*Requirement*
Return the data below exactly, minus the pictures.

*Supplied material*
┌──

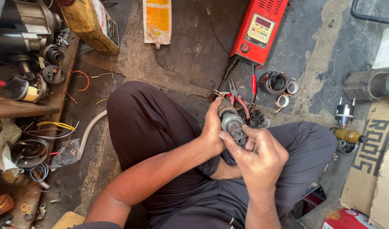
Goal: The person sits on the floor and uses pliers to strip wires and connect them to a battery charger. They then use the pliers to scrape and clean the interior of a cylindrical motor component and inspect a rotor assembly.
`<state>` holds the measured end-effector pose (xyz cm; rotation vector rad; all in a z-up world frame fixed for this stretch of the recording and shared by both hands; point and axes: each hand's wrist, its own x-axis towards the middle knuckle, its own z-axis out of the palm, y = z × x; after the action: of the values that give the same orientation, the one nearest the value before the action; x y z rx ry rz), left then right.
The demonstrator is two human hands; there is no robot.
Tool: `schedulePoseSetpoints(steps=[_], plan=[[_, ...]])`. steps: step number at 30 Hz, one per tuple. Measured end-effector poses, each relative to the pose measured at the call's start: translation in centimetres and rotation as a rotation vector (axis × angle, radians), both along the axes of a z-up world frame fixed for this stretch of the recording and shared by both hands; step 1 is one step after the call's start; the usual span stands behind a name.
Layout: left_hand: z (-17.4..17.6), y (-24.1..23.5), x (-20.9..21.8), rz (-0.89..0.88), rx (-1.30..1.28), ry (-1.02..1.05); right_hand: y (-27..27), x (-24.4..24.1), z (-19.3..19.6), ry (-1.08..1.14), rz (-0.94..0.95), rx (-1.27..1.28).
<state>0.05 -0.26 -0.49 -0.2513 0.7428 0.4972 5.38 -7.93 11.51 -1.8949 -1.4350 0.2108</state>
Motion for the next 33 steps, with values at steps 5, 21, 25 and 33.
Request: schedulePoseSetpoints(steps=[5, 21, 25, 33], plan=[[0.1, -0.1, -0.1, -0.009, 0.013, -0.008, 0.2, 0.0, -0.4, 0.011, 0.028, 0.010], [-1.1, -0.5, 0.1, -0.021, -0.032, -0.091, 0.9, -0.2, -0.6, 0.012, 0.052, -0.037], [-0.7, -0.3, 0.0, -0.021, -0.016, -0.071, 1.1, -0.4, -0.8, 0.007, 0.073, -0.068], [0.0, 0.1, -0.2, -0.047, 0.020, 0.001, 0.7, -0.4, -1.0, -0.027, -0.023, -0.036]])
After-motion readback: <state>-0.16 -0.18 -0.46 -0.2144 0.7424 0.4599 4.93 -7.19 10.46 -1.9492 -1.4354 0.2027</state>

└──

*Task solution*
Goal: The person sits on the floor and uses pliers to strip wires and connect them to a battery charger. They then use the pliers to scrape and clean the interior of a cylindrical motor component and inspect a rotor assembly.
`<state>` holds the measured end-effector pose (xyz cm; rotation vector rad; all in a z-up world frame fixed for this stretch of the recording and shared by both hands; point and axes: each hand's wrist, its own x-axis towards the middle knuckle, its own z-axis out of the palm, y = z × x; after the action: of the values that give the same orientation, the one nearest the value before the action; x y z rx ry rz), left then right.
The demonstrator is two human hands; there is no robot.
Tool: `schedulePoseSetpoints(steps=[_], plan=[[_, ...]])`. steps: step number at 30 Hz, one per tuple. Measured end-effector poses, each relative to the pose measured at the call's start: translation in centimetres and rotation as a rotation vector (axis × angle, radians), both along the axes of a z-up world frame fixed for this stretch of the recording and shared by both hands; step 1 is one step after the call's start; the usual span stands behind a name.
Layout: left_hand: z (-17.4..17.6), y (-24.1..23.5), x (-20.9..21.8), rz (-0.89..0.88), rx (-1.30..1.28), ry (-1.02..1.05); right_hand: y (-27..27), x (-24.4..24.1), z (-19.3..19.6), ry (-1.08..1.14), rz (-0.94..0.95), rx (-1.27..1.28).
<state>0.05 -0.26 -0.49 -0.2513 0.7428 0.4972 5.38 -7.93 11.51 -1.8949 -1.4350 0.2108</state>
Motion for the next 33 steps, with values at steps 5, 21, 25 and 33.
Request: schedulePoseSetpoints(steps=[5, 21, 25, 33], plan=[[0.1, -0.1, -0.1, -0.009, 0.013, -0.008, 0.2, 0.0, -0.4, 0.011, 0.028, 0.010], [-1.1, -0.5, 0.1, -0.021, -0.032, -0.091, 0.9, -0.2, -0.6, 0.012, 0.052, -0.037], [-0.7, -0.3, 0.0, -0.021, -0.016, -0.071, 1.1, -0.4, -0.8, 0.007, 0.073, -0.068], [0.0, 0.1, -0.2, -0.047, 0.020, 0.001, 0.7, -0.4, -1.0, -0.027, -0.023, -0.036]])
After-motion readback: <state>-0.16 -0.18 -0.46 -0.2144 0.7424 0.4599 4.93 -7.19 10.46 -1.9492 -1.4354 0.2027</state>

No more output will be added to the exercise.